Con il quotidiano di ieri, così si diceva, oggi ci si incarta il pesce. Non Periscopio, la sua “informazione verticale” non invecchia mai e dal nostro archivio di quasi 50.000 articoli (disponibile gratuitamente) si pescano continuamente contenuti utili per integrare le ultime notizie uscite. Non troverete mai, come succede in quasi tutti i quotidiani on line,  le prime tre righe dell’articolo in chiaro… e una piccola tassa per poter leggere tutto il resto.

Sembra una frase retorica ma non lo è: “Periscopio è un giornale senza padrini e senza padroni”. Siamo orgogliosamente antifascisti, pacifisti, nonviolenti, femministi, ambientalisti. Crediamo nella Sinistra (anche se la Sinistra non crede più a se stessa), ma non apparteniamo a nessuna casa politica, non fiancheggiamo nessun partito e nessun leader. Anzi, diffidiamo dei leader e dei capipopolo, perfino degli eroi. Non ci piacciono i muri, quelli materiali come  quelli immateriali, frutto del pregiudizio e dell’egoismo. Ci piace “il popolo” (quello scritto in Costituzione) e vorremmo cancellare “la nazione”, premessa di ogni guerra e  di ogni violenza.

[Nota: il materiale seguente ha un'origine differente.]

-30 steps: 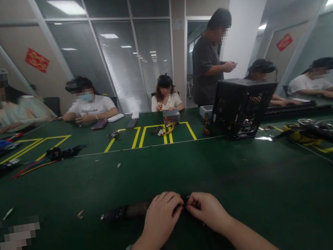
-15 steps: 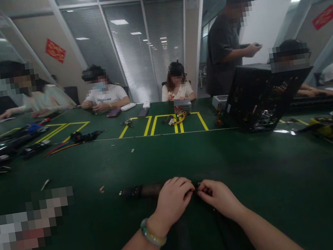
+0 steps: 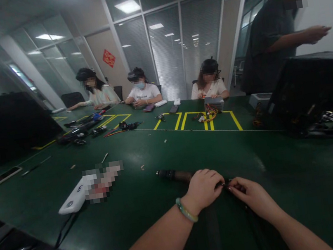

Periscopio è quindi un giornale popolare, non nazionalpopolare. Un quotidiano “generalista”,  scritto per essere letto da tutti (“quelli che hanno letto milioni di libri o che non sanno nemmeno parlare” F. De Gregori), da tutti quelli che coltivano la curiosità, e non dalle elites, dai circoli degli addetti ai lavori, dagli intellettuali del vuoto e della chiacchiera.